KERNEN:  The $2 trillion deficit. 

SORKIN:  Or more.

KERNEN:  More. 

DRUCKENMILLER:  Yes. But, again, with unemployment now, you know, under 4 percent. Under the Biden/Yellen administration we moved on now from Trump/Mnuchin to Biden/Yellen, they grow the federal deficit, the federal debt $4.7 trillion, while nominal GDP over that period, three years, grows 25 percent. It’s like crazy. The economy is booming. We never had deficits of any kind of meaningful magnitude before Trump, and the spending is going on. So you increase the debt $4.7 trillion. By the way, the Fed is monetizing in a way, and it’s happening with GDP growing – I’m sorry, nominal GDP growing at 25 percent. Alright. Now we’re going to get to what you’re salivating over, Joe. 

KERNEN:  I’m going to let you do it, you go in the sequence you want. I just — they introed it like that. Go ahead. 

DRUCKENMILLER:  So, at this point in 2021, in the second half —  

KERNEN:  Yes.

DRUCKENMILLER:  — interest rates on the 10-year are, like, 1.1. On the 30-year, despite having been corrected in a tweet, and I was right to be corrected, it was not 70 basis points under the Biden administration, it was, let’s use 1, 1.1, that’s a more reasonable estimate. By the way, the tweet that corrected me on the 30-year is incorrect, it was trading at 166 as a low that period, and it was under 1.8 plenty of the time. The tweet that said that Treasury has never managed the maturity of the debt is also historically incorrect, as most of you probably know. The Treasury Department suspended 30-year options in 2001 because term premium was high, yield curve was steep, and they thought it was a useless use of money. So, they were reinstated five years later.
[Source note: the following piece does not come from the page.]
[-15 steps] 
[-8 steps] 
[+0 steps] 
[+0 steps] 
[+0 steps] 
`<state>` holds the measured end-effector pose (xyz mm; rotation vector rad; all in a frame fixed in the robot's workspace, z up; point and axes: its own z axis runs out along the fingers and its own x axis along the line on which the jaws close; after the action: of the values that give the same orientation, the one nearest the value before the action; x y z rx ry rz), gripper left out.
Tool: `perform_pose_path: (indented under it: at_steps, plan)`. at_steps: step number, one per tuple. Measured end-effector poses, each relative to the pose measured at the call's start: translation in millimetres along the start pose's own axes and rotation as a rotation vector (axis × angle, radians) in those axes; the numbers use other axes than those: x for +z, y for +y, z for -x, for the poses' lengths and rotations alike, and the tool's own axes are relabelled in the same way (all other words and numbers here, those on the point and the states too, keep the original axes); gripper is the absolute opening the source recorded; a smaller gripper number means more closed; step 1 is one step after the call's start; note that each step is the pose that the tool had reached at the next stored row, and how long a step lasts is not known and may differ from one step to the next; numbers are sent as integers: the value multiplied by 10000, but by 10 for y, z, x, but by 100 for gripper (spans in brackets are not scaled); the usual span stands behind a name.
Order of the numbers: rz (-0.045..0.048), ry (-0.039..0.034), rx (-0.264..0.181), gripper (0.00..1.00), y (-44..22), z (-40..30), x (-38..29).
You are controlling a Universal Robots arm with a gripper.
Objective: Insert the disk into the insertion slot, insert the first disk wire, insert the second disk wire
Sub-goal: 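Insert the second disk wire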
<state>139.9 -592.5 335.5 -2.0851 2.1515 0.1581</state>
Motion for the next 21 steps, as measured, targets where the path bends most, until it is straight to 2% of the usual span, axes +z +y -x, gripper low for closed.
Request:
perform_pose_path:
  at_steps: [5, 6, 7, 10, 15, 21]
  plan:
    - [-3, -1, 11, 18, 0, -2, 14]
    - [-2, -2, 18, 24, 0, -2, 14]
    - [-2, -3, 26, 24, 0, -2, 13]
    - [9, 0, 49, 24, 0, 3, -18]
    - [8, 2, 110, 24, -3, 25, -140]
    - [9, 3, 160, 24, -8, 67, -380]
One more thing on this issue, in terms of the maturity of the debt, Treasury will have you believe and the tweet used this, that the maturity of the debt is 72 months. That conveniently leaves out $8 trillion that is funded overnight, in the repo market. That’s the Fed balance sheet. 

KERNEN:  Right.

BECKY QUICK:  How much overnight? 

DRUCKENMILLER:  Eight trillion dollars, that’s the Fed balance sheet. We at Duquesne use the consolidated government debt because we’re looking at what the taxpayer is on the hook for. In fact, when the Fed was making profits, they remitted the money to Treasury. So why you would leave out in terms of government debt $8 trillion? Under that, the maturity of the debt, which was 63 months pre-COVID, is now 57 months. So, the statement by the Treasury Department and others that the maturity of the debt has increased since pre-COVID is absolutely incorrect.  Alright. You guys — 

KERNEN:  That’s like we created 12 billion, that’s the same kind of — 

SORKIN:  The question I have, putting aside the Yellen-Mnuchin — 

DRUCKENMILLER:  I want to get to his answer, though. 
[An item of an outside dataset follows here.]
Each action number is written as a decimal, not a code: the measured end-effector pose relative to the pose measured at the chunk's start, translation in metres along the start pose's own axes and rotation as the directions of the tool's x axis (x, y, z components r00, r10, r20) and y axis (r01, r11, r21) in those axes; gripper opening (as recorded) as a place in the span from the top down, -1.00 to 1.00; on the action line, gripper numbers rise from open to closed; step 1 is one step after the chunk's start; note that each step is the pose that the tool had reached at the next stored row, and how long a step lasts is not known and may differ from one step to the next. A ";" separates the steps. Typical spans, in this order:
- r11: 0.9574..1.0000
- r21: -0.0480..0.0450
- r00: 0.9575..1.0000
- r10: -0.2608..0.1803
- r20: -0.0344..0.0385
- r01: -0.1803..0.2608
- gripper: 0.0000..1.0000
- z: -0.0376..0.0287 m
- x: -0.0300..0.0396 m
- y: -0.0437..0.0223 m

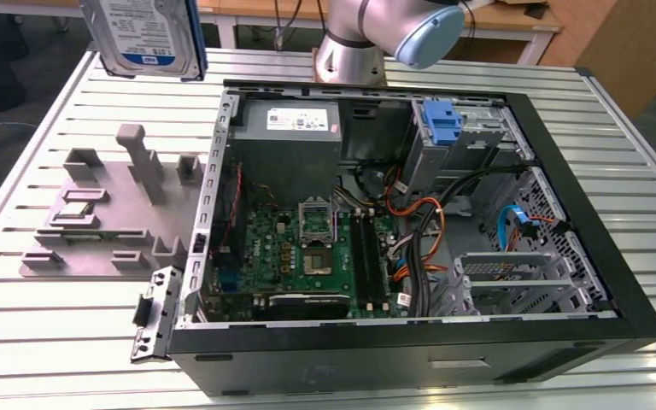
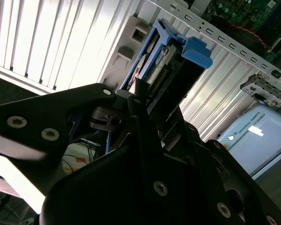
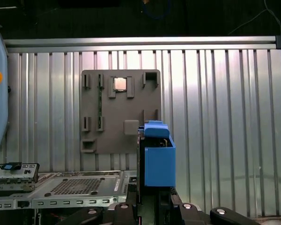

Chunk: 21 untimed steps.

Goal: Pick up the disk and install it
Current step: 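Pick up the disk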

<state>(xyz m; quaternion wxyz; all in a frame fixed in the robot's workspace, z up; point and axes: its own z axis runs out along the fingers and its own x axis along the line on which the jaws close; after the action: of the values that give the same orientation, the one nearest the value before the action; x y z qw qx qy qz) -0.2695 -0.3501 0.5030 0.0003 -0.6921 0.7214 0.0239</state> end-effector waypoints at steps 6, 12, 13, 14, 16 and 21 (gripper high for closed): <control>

SORKIN:  My one question is, do you believe that there would be a market for selling much longer term duration bonds? 

KERNEN:  Either price —  

SORKIN:  Either many more 30s or going up to 50s or 100s. And the reason I ask is, that was the implication I think of what you were saying. I made a bunch of calls yesterday and I know, then I started reading all these studies and other things that folks inside the Treasury Department, including under Mnuchin, looked at doing that 50-year. In fact, I looked and found an interview that Mnuchin did with me at a deal book thing years ago, where he wanted to do it, but then realized or thought that he couldn’t do it because he didn’t think there was enough of a market and that it would sort of pervert the rest of the market otherwise. 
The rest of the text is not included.